Vascular endothelial growth factor (VEGF) is a principal regulator of vasculogenesis and angiogenesis. VEGF expresses its effects by binding to two VEGF receptors, Flt-1 and KDR. However, properties of Flt-1 and KDR in the signal transduction of VEGF-mediated effects in endothelial cells (ECs) were not entirely clarified. We investigated this issue by using two newly developed blocking monoclonal antibodies (mAbs) against Flt-1 and KDR. VEGF elicits DNA synthesis and cell migration of human umbilical vein endothelial cells (HUVECs). The pattern of inhibition of these effects by two mAbs indicates that DNA synthesis is preferentially mediated by KDR. In contrast, the regulation of cell migration by VEGF appears to be more complicated. Flt-1 regulates cell migration through modulating actin reorganization, which is essential for cell motility. A distinct signal is generated by KDR, which influences cell migration by regulating cell adhesion via the assembly of vinculin in focal adhesion plaque and tyrosine-phosphorylation of focal adhesion kinase (FAK) and paxillin. 

Cancer Gene Ther.; April, 2000; Vol. 7; pp 589-596

A novel strategy for the tumor angiogenesis-targeted gene therapy: generation of angiostatin from endogenous plasminogen by protease gene transfer.
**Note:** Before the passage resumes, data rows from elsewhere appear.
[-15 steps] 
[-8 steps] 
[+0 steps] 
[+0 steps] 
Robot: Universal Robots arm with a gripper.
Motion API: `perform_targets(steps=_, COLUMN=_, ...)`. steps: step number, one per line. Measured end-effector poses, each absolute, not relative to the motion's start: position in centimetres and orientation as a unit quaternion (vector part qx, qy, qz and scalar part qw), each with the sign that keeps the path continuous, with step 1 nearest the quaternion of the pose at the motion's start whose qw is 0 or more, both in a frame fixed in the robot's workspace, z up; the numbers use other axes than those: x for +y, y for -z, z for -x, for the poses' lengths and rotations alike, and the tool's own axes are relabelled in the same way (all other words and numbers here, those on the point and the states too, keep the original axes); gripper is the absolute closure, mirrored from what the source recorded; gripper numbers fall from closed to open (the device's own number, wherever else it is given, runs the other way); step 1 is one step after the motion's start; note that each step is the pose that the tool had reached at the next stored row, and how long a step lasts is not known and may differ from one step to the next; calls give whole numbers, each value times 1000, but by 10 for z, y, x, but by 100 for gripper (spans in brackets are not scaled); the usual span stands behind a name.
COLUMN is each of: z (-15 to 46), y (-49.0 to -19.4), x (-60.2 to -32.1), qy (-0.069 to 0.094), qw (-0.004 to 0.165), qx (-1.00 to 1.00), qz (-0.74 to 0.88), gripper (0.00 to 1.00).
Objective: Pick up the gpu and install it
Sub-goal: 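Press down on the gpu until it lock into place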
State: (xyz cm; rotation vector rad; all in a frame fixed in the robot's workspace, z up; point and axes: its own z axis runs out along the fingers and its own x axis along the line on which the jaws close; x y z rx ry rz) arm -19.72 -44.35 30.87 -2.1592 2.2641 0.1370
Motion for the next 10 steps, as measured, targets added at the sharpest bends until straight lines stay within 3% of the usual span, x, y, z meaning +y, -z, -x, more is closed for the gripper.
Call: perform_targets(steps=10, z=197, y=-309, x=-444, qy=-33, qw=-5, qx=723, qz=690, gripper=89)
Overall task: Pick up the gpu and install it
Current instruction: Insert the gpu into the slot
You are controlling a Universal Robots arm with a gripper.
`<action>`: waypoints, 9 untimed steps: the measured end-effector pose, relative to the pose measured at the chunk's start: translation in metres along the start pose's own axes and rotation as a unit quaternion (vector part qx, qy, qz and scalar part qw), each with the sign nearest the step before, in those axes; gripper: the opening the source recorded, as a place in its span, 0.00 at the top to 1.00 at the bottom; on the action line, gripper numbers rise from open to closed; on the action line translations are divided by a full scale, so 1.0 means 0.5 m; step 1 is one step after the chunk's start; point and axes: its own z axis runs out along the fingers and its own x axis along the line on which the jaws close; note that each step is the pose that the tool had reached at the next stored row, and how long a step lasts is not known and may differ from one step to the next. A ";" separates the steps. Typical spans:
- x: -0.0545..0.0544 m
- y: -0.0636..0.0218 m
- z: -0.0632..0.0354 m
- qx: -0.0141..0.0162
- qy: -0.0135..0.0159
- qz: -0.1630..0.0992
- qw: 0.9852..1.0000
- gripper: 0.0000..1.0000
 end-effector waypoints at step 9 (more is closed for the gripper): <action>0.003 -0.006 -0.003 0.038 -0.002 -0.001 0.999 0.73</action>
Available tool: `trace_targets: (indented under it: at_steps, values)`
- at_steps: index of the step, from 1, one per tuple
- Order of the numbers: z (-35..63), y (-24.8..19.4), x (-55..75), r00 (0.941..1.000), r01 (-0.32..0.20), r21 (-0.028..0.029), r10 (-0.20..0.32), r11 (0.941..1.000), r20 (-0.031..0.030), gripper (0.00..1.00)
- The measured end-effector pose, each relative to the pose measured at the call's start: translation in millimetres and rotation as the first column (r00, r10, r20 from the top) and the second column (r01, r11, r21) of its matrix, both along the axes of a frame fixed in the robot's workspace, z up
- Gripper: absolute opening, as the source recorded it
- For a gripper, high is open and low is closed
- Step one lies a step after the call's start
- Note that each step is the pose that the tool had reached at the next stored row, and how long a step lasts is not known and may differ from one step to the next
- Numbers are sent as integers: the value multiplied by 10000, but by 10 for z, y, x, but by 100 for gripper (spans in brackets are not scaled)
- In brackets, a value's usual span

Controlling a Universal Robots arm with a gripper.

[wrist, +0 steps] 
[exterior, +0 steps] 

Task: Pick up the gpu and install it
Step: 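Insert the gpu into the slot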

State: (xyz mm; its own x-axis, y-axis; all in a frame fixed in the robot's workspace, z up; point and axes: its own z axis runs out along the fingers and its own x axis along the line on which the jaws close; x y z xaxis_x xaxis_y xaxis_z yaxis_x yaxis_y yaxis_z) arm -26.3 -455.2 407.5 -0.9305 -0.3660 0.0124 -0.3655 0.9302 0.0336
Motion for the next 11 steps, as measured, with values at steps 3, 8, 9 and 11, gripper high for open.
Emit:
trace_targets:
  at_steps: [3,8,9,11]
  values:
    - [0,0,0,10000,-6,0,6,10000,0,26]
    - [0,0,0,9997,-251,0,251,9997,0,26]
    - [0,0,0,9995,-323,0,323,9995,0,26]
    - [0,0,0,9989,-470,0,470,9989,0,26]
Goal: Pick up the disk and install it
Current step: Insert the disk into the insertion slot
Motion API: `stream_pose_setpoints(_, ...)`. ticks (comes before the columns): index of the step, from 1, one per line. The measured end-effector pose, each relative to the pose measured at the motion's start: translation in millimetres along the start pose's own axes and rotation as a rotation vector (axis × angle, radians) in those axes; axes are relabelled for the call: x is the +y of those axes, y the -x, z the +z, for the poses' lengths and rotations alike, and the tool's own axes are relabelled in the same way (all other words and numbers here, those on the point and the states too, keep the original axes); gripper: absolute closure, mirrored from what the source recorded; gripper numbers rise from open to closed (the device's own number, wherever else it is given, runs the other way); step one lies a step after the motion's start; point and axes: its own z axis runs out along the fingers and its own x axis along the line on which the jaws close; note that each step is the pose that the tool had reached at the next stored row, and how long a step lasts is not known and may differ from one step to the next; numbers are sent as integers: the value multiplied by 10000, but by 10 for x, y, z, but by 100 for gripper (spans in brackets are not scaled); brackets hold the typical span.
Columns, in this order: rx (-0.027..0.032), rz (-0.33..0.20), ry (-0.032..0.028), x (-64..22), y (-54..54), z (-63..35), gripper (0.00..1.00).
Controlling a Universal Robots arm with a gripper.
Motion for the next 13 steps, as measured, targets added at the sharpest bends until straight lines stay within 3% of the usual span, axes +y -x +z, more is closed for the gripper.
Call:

Matsuda KM, Madoiwa S, Hasumi Y, Kanazawa T, Saga Y, Kume A, Mano H, Ozawa K, Matsuda M

When NIH 3T3 fibroblasts were transduced with a retroviral vector containing a cDNA for porcine pancreatic elastase 1 and cultured in the presence of affinity-purified human plasminogen, the exogenously added plasminogen was digested to generate the kringle 1-3 segment known as angiostatin, a potent angiogenesis inhibitor. This was evidenced by immunoblot analysis of the plasminogen digests using a monoclonal antibody specifically reacting with the kringle 1-3 segment, and by efficient inhibition of proliferation of human umbilical vein endothelial cells by the plasminogen digests isolated from the culture medium of 3T3 fibroblasts. However, when Lewis lung carcinoma cells were transduced with the same vector and injected subcutaneously into mice in their back or via the tail vein, their growth at the injection sites or in the lungs was markedly suppressed compared with the growth of similarly treated nontransduced Lewis lung carcinoma cells. Nevertheless, the transduced cells were able to grow as avidly as the control cells in vitro. Assuming that the elastase 1 secreted from the transduced cells is likely to be exempt from rapid inhibition by its physiological inhibitor, alpha1-protease inhibitor, as shown in the inflammatory tissues, the elastase 1 secreted from the tumor cells may effectively digest the plasminogen that is abundantly present in the extravascular spaces and generate the kringle 1-3 segment in the vicinity of implanted tumor cell clusters. Although the selection of more profitable virus vectors and cells to be transduced awaits further studies, such a protease gene transfer strategy may provide us with a new approach to anti-angiogenesis gene therapy for malignant tumors and their metastasis in vivo.